• Given information:
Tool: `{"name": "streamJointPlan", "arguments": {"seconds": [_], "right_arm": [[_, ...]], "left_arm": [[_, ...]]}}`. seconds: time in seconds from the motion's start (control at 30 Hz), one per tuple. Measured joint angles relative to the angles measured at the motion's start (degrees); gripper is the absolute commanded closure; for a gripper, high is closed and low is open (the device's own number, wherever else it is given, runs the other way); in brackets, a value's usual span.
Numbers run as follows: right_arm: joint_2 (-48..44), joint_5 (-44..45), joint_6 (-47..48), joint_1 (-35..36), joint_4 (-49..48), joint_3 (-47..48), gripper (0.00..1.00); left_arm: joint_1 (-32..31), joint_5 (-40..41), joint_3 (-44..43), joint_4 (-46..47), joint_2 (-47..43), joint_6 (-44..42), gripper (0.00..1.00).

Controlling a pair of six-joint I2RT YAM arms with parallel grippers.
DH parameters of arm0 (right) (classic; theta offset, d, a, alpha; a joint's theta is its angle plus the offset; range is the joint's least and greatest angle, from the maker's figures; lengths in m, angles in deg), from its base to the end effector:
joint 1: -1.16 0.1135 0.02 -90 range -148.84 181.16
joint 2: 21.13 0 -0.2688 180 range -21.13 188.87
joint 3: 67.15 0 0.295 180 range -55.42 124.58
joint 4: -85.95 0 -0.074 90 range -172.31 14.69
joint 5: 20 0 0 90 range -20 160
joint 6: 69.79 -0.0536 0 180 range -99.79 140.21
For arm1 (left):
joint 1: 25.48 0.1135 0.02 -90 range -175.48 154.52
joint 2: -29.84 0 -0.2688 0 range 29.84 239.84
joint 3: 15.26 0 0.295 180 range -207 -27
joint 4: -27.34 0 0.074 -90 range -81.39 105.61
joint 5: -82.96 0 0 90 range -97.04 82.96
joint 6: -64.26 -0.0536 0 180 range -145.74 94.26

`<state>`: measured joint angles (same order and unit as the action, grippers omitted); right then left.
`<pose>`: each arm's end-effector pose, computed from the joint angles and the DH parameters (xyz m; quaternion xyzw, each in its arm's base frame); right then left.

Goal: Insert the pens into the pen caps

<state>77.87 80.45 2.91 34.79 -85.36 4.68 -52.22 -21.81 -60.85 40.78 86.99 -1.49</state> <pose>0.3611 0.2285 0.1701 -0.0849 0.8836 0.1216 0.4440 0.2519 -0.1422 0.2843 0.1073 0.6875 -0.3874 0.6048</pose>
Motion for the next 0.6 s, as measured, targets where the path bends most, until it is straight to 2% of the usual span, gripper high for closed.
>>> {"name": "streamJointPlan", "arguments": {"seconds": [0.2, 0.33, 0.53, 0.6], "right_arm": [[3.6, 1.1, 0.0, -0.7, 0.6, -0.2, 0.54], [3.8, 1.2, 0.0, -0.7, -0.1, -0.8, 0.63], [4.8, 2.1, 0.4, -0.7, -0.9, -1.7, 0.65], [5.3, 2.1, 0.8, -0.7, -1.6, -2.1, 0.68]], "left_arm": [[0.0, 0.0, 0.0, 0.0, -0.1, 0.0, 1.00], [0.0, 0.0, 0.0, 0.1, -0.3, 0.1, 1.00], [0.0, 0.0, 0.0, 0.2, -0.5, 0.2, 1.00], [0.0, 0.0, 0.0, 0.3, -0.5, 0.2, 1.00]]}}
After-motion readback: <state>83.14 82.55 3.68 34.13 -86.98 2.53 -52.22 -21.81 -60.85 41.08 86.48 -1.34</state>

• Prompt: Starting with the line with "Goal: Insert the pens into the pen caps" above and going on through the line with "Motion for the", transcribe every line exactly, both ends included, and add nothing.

• Exercise output:
Goal: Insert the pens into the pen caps

<state>77.87 80.45 2.91 34.79 -85.36 4.68 -52.22 -21.81 -60.85 40.78 86.99 -1.49</state> <pose>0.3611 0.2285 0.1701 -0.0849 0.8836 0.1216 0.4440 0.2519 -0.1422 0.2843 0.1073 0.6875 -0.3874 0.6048</pose>
Motion for the next 0.6 s, as measured, targets where the path bends most, until it is straight to 2% of the usual span, gripper high for closed.

No additional work remains on the exercise.